Instructions for the task:
Write out the data that follows. Keep every character unchanged.

Raw data:

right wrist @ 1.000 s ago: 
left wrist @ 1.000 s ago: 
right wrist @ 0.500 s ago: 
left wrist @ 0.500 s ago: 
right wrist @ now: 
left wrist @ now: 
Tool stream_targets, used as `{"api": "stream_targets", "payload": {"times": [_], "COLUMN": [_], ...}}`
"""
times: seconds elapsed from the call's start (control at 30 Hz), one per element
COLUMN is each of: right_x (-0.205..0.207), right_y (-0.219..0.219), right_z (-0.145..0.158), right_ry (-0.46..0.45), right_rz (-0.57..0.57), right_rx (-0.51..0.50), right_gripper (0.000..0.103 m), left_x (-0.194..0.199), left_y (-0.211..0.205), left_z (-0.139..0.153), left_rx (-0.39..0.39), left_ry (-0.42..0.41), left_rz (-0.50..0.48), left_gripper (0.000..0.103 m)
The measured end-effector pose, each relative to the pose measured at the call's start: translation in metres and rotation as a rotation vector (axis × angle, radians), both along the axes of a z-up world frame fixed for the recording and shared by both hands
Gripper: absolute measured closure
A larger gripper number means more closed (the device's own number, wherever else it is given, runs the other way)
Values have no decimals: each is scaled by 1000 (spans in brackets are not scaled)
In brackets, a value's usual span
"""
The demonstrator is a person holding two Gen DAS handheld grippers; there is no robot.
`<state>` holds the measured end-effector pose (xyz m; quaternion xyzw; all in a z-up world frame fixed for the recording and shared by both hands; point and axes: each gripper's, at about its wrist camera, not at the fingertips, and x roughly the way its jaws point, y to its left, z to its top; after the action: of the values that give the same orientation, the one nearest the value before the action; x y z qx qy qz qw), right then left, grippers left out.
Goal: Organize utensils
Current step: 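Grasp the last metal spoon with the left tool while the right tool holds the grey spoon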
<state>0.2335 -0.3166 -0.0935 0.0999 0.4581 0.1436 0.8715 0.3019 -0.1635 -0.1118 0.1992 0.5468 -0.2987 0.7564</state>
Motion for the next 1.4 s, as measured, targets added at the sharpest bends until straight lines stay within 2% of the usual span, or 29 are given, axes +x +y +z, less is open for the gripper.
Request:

Your solution:
right wrist @ 1.000 s ago: 
left wrist @ 1.000 s ago: 
right wrist @ 0.500 s ago: 
left wrist @ 0.500 s ago: 
right wrist @ now: 
left wrist @ now: 
Tool stream_targets, used as `{"api": "stream_targets", "payload": {"times": [_], "COLUMN": [_], ...}}`
"""
times: seconds elapsed from the call's start (control at 30 Hz), one per element
COLUMN is each of: right_x (-0.205..0.207), right_y (-0.219..0.219), right_z (-0.145..0.158), right_ry (-0.46..0.45), right_rz (-0.57..0.57), right_rx (-0.51..0.50), right_gripper (0.000..0.103 m), left_x (-0.194..0.199), left_y (-0.211..0.205), left_z (-0.139..0.153), left_rx (-0.39..0.39), left_ry (-0.42..0.41), left_rz (-0.50..0.48), left_gripper (0.000..0.103 m)
The measured end-effector pose, each relative to the pose measured at the call's start: translation in metres and rotation as a rotation vector (axis × angle, radians), both along the axes of a z-up world frame fixed for the recording and shared by both hands
Gripper: absolute measured closure
A larger gripper number means more closed (the device's own number, wherever else it is given, runs the other way)
Values have no decimals: each is scaled by 1000 (spans in brackets are not scaled)
In brackets, a value's usual span
"""
The demonstrator is a person holding two Gen DAS handheld grippers; there is no robot.
`<state>` holds the measured end-effector pose (xyz m; quaternion xyzw; all in a z-up world frame fixed for the recording and shared by both hands; point and axes: each gripper's, at about its wrist camera, not at the fingertips, and x roughly the way its jaws point, y to its left, z to its top; after the action: of the values that give the same orientation, the one nearest the value before the action; x y z qx qy qz qw), right then left, grippers left out.
Goal: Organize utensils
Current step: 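Grasp the last metal spoon with the left tool while the right tool holds the grey spoon
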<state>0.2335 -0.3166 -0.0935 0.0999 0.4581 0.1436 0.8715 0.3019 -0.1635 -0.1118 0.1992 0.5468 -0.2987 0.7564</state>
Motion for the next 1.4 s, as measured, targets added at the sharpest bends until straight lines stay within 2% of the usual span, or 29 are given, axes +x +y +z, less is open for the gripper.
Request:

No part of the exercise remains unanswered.